*Your objective*. Taking the line that contains "Return one or more points on the dark grey" as the first, copy exactly every line through the last line of the records, and nothing else.

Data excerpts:

[Start of section]

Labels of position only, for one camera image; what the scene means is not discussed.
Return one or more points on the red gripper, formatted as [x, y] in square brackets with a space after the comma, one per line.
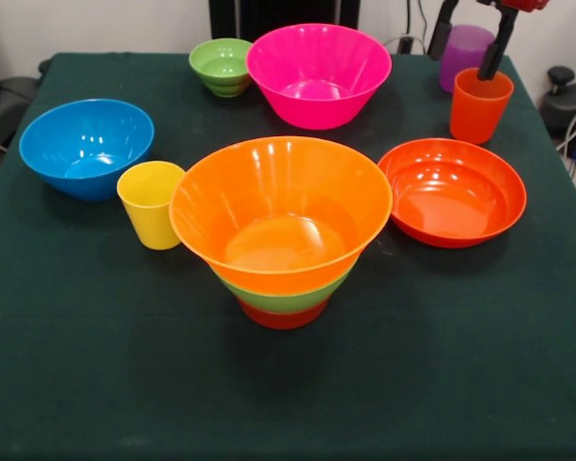
[523, 4]

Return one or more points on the wide shallow orange bowl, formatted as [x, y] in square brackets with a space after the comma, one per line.
[441, 201]

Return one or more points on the small green ribbed bowl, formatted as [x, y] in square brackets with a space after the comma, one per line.
[221, 65]

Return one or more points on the large yellow-orange bowl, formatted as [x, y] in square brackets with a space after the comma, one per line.
[278, 201]

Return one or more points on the large green bowl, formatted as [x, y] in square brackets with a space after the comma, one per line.
[278, 300]

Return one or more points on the small orange bowl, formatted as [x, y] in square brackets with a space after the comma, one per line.
[280, 319]

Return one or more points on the purple cup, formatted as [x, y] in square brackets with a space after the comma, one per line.
[461, 57]

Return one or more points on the black power adapter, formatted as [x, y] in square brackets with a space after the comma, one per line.
[405, 44]

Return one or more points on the orange cup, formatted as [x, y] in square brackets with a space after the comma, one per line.
[480, 110]

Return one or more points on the black clamp knob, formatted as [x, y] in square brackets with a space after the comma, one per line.
[560, 74]

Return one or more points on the black rounded base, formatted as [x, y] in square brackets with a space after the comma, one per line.
[557, 110]

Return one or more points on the large pink bowl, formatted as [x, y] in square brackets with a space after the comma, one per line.
[317, 62]

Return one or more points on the yellow cup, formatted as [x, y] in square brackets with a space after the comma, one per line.
[144, 206]

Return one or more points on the blue bowl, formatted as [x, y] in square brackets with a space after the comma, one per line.
[86, 144]

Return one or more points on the dark green tablecloth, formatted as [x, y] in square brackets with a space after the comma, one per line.
[269, 384]

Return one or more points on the small black knob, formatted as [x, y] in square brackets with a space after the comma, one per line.
[44, 66]

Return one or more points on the dark grey chair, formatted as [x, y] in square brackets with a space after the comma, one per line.
[5, 110]

[End of section]

*Final answer*.
Return one or more points on the dark grey chair, formatted as [x, y] in square brackets with a space after the comma, one per line.
[5, 110]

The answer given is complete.